I am on my way home after spending a few days in Austria as a visiting researcher in the doctoral college #OrganizingtheDigital at the University of Innsbruck.
This doctoral college, created in 2018, features faculty researchers and PhD students from the management program and other disciplines around campus. The aim of the doctoral school and its grounding in organization theory, media- and communications studies, consumer culture theory, labour market and general management theories is to bridge and transcend multiple digital phenomena in society. The emphasis on digital relations, digital publics and digital societies represents its transversal perspective on digital dynamics.
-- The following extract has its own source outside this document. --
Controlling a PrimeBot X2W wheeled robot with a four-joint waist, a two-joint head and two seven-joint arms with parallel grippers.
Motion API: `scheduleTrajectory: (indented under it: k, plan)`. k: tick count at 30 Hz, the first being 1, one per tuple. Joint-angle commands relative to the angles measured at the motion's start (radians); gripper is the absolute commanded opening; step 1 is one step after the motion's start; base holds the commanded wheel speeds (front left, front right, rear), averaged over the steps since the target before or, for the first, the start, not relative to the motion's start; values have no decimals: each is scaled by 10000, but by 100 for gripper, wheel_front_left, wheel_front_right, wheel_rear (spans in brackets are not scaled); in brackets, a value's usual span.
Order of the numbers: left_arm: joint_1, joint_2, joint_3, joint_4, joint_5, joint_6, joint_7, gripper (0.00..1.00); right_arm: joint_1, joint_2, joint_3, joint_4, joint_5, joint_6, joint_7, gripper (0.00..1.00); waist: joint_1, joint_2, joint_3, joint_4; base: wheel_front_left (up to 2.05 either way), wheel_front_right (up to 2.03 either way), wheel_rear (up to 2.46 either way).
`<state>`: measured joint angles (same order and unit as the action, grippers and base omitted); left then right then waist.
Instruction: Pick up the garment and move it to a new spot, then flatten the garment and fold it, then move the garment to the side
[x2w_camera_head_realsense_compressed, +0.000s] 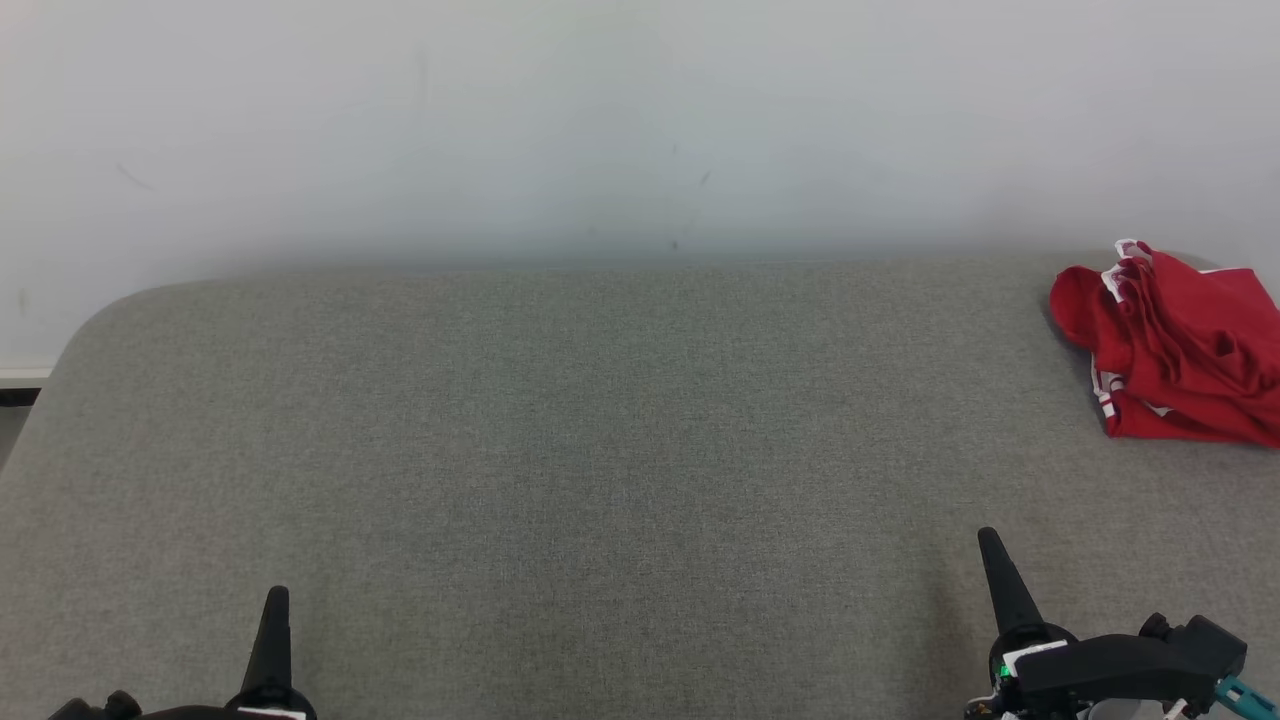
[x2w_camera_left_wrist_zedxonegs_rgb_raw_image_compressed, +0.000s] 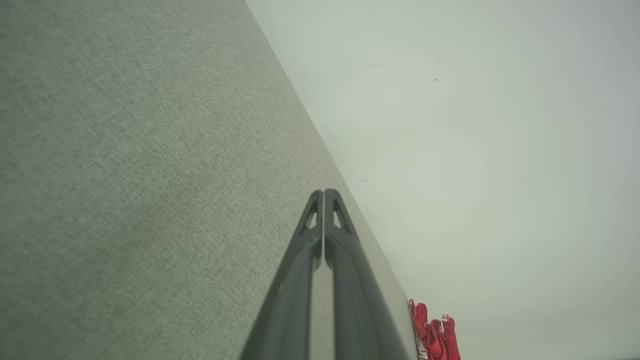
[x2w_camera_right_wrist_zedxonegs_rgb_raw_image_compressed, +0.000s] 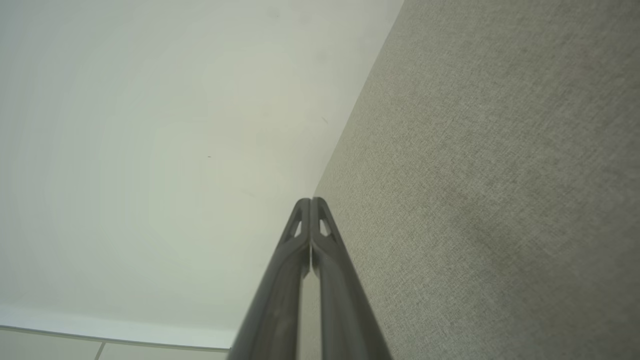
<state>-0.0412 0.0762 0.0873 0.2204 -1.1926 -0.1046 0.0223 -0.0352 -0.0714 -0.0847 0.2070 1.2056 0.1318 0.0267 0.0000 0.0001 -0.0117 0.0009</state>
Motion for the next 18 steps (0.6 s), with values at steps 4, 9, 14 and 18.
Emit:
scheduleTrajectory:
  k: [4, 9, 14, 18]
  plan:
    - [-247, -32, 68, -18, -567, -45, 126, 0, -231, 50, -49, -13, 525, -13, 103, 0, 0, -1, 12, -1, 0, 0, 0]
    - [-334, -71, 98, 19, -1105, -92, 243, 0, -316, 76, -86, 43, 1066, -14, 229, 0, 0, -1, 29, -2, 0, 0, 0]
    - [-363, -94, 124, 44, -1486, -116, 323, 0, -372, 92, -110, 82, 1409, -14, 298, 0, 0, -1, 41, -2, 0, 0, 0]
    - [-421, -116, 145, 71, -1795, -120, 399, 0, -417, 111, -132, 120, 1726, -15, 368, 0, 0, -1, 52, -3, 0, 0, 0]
Methodologically, the doctoral college takes a multi-method and inter-disciplinary lens and advances conceptual research, experimental, qualitative, and interpretive studies, as well as related quantifications and network analyses of digital texts, visuals, and behavioural patterns of digital relations, publics, and societies.
Every winter term, the doctoral college invites researchers with particular knowledge and expertise in digital phenomena for a short methods course. This year I had the pleasure of being the featured scholar and facilitating an intensive three-day digital research methods course for a small cohort of Ph.D. students on “Analyzing Online Conversations: A Research Framework.” I also gave a public lecture on the topic, “Creating Digital Qualitative Research Workflows.”
Innsbruck was a stunning location for this experience, and I am now even more excited for my semester in Poland next year!